REQUIRED ACTION -> What is needed is an exact copy of the listing, with no pictures in it.

GIVEN INFORMATION ->
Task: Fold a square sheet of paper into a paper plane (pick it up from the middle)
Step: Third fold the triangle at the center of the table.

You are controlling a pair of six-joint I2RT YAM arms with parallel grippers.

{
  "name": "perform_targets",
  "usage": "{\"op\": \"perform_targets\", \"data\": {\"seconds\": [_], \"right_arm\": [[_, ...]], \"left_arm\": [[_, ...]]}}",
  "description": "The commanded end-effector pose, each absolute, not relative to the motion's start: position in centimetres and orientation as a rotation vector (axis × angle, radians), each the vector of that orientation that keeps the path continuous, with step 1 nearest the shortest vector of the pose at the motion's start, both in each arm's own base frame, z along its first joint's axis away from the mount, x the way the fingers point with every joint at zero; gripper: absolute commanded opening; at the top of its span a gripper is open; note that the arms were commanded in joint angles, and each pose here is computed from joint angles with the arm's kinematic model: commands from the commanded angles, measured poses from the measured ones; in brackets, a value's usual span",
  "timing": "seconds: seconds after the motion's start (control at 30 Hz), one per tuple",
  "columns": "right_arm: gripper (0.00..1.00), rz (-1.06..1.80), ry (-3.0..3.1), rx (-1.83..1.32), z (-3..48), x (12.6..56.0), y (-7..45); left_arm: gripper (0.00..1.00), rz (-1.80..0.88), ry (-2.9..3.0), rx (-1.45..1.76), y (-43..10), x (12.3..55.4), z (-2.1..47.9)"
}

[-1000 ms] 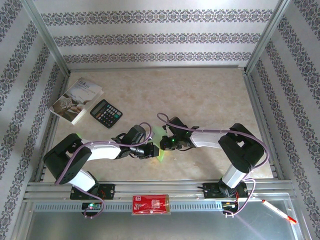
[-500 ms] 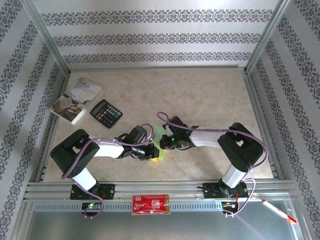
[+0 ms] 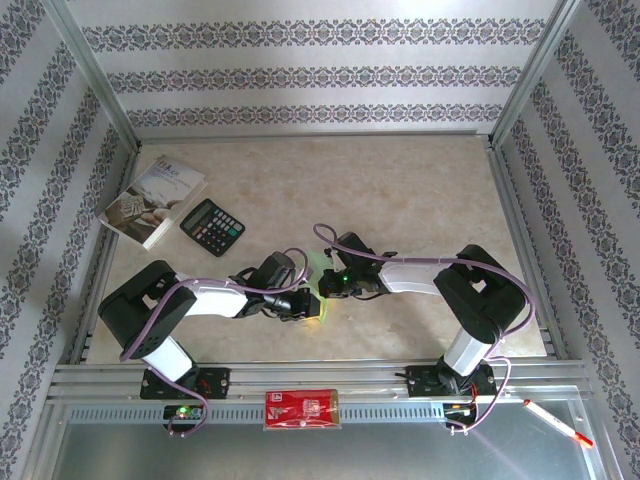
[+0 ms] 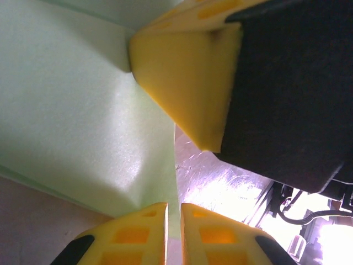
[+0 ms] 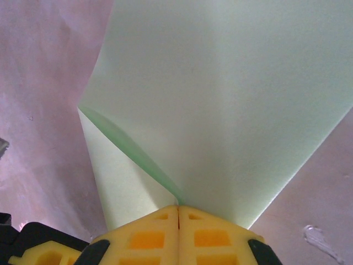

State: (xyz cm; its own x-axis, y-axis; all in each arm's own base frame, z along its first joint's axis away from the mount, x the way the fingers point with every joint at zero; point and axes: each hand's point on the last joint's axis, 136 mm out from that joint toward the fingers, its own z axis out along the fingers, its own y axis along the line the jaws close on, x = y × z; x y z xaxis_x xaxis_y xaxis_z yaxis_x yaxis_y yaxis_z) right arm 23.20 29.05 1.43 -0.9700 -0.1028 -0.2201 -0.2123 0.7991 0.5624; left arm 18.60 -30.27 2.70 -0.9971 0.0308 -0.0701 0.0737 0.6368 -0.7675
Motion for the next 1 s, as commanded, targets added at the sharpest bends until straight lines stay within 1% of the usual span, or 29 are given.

FINAL ANSWER ->
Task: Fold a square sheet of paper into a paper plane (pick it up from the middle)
Step: Third fold the triangle at the center of the table.

You are controlling a pair of six-joint I2RT YAM arms with parallel grippers.

{
  "name": "perform_targets",
  "usage": "{\"op\": \"perform_targets\", \"data\": {\"seconds\": [_], \"right_arm\": [[_, ...]], \"left_arm\": [[_, ...]]}}",
  "description": "The commanded end-effector pose, each absolute, not relative to the motion's start: position in centimetres and orientation as a rotation vector (axis × angle, radians), each the vector of that orientation that keeps the path continuous, with step 1 nearest the shortest vector of the pose at the motion's start, both in each arm's own base frame, z along its first joint's axis away from the mount, x the way the fingers point with every joint at zero; gripper: absolute commanded opening; at the top of its span a gripper is open; note that the arms were commanded in joint angles, and each pose here is computed from joint angles with the arm's kinematic model: commands from the commanded angles, measured poses from the measured ones; in brackets, a value's usual span",
  "timing": "seconds: seconds after the motion's start (control at 30 Hz), one per tuple",
  "columns": "right_arm: gripper (0.00..1.00), rz (-1.06..1.80), ry (-3.0..3.1), rx (-1.83..1.32), z (-3..48), x (12.6..56.0), y (-7..45); left_arm: gripper (0.00..1.00), rz (-1.80..0.88), ry (-2.9..3.0), rx (-1.45..1.76), y (-43..10), x (12.3..55.4), z (-2.1..47.9)"
}

[-1000 ms] 
[-500 ms] 
[+0 ms] 
[+0 ms] 
[+0 ms] 

State: (xyz cm; its own x-axis, y-axis; all in each arm's own base frame, z along its first joint's axis away from the mount, x the way the fingers point with every joint at zero; point and axes: each hand's point on the last joint's axis, 136 mm out from that joint toward the fingers, its own z axis out along the fingers, its own y axis along the line the jaws close on, x = y × z; x y z xaxis_x xaxis_y xaxis_z yaxis_x yaxis_y yaxis_z) right arm 23.20 29.05 1.43 -0.9700 -0.1028 -0.2201 -0.2123 0.7991 0.5624; left arm 18.60 -30.27 2.70 -0.9971 0.0308 -0.0701 0.0737 0.6368 -0.7675
Motion for the next 1 s, as commanded, targets added at the sharpest bends until straight lines stay within 1% of the usual span, or 29 are given.

This exercise requires no further work.